Rainer Wollenschneider schreibt am 22. Dezember 2017 im Badischen Tagblatt:
Revolutionszeit wird lebendig
Der zweite Band der Lebensgeschichte des Rastatter Bankiers Franz Simon Meyer ist nach der Vorstellung des ersten Buchs 2016 von vielen Menschen mit Spannung erwartet worden. Sebastian Diziol hat wieder ganze Arbeit geleistet und kann nun auf 559 Seiten ein Zeitbild präsentieren, das in interessanten Facetten die Zeit von 1828 bis zur Revolution in Baden von 1848/49 nahebringt. Packend sind die kommentieren Aufzeichnungen des Rastatters Weltbürgers und Bankiers, die im Stadtarchiv Baden-Baden im Original aufbewahrt sind.
Treffend heißt es im Begleittext, dass Meyers Aufzeichnungen Momente des Glücks und der Trauer sowie den Alltag gerade der turbulenten Zeit der Revolution minuziös wie sonst kaum schildern. Eine Augenweide sind die eingestreuten Textillustrationen, die der Ausgabe – neben über 50 Abbildungen und vier Karten – einen besonderen bibliophilen Charakter verleihen.
Überraschend ist die Schilderung eines Hochzeitsessens im Hause Meyer im November 1829 mit Sitzplan. Serviert wurden neben Austern, Schnecken und Kapaunen damals auch Auerhähne. Meyer beschreibt auch das revolutionäre Treiben schon 1830 in Frankreich und Polen, aber er liefert auch Interessantes zum geheimnisumwitterten Kaspar Hauser.
Dass der reiche Bankier auch eine poetische Ader hatte, das belegt er durch abgedruckte Gedichte. So 1835 „Das Schloss Rastatt“ und die rührende Elegie auf die verstorbene Fanny Meyer.
Immer wieder überraschen in Sebastian Diziols Band Meyers kenntnisreiche Blicke über den regionalen Tellerrand: Erdbeben in Syrien, Cholera in Sizilien und Kriege gegen ethnische Minderheiten in Russland. Ab 1840 ist das Geschilderte insbesondere eine wahre Fundgrube zur Rastatter Stadtgeschichte und der Region. 1842 schreibt Meyer: „Eisenbahn und Festung rauben den Einwohnern die Hälfte ihrer Güter“, und man sei sich über Grundstückspreise nicht einig. Allerdings ist Meyer dann 1844 über die hohen gezahlten Grundstückpreise glücklich. Es stören ihn nur 4000 Tagelöhner und Maurer beim Festungsbau.

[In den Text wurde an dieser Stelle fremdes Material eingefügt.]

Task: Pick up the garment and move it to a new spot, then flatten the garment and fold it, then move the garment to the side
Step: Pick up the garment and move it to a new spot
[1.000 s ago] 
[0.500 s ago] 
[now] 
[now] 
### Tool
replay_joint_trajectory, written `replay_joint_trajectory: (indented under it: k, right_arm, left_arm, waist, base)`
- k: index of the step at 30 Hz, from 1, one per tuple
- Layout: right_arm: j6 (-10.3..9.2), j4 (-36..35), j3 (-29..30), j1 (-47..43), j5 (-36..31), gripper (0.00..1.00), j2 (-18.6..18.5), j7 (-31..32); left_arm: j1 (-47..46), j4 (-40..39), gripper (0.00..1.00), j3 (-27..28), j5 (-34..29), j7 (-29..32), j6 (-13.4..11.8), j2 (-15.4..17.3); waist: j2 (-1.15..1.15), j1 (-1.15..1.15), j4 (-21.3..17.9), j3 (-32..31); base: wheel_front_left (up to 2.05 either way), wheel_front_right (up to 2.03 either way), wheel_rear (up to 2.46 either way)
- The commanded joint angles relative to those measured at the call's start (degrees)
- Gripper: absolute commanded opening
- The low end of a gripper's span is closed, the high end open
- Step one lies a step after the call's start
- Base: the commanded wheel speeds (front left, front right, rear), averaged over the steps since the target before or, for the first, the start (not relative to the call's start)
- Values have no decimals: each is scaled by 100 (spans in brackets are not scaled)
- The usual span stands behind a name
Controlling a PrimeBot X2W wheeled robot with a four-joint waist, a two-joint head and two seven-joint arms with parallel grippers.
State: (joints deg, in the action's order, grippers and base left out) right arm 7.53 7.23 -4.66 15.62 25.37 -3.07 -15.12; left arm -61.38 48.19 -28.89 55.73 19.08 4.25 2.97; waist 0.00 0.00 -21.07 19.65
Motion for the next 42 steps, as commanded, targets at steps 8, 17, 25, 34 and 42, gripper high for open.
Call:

Vor dem Hintergrund der Errichtung der Bundesfestung in Rastatt schildert der Bankier die revolutionäre Stimmung 1847: „In Deutschland gärt es, namentlich bei uns in Baden.“ Wird auch am 26. März 1848 die schwarz-rot-goldene Fahne auf den Rastatter Festungswällen gehisst, Meyer als Mitglied des Bürgerausschusses ist das nicht genehm. „Gegen meinen Willen abgesandt“ ist protestierend unter einer zitierten demokratischen Petition zu lesen.
Ein erhaltener Festungsplan ist dann nur der Auftakt zu spannend zu lesenden Beschreibungen eines Insiders zu den revolutionären Ereignissen und der vorübergehenden Herrschaft der Revolutionäre in der Stadt vom 12. Mai bis zur Kapitulation am 23. Juli 1849.
Nirgendwo in der bisher öffentlich greifbaren Literatur zur Revolution sind die Schilderungen dazu so packend ausgefallen. Spannend und mitreißend ist, was Meyer über die Standgerichtsurteile durch Erschießen schreibt.
Mit dem zweiten Band der Aufzeichnungen des Franz Simon Meyer wurden Fakten in neuem Licht, aber auch ein historischer „Roman“ geliefert, der wahrlich fesseln kann. Zusätzlich hat der aus Baden-Baden stammende Sebastian Diziol durch seine Anmerkungen mit Erklärungen und ein detailliertes Register ein wichtiges Nachschlagewerk abgeliefert.
„Die ganze Geschichte meines gleichgültigen Lebens“ , Band 2, kostet 32,90 Euro.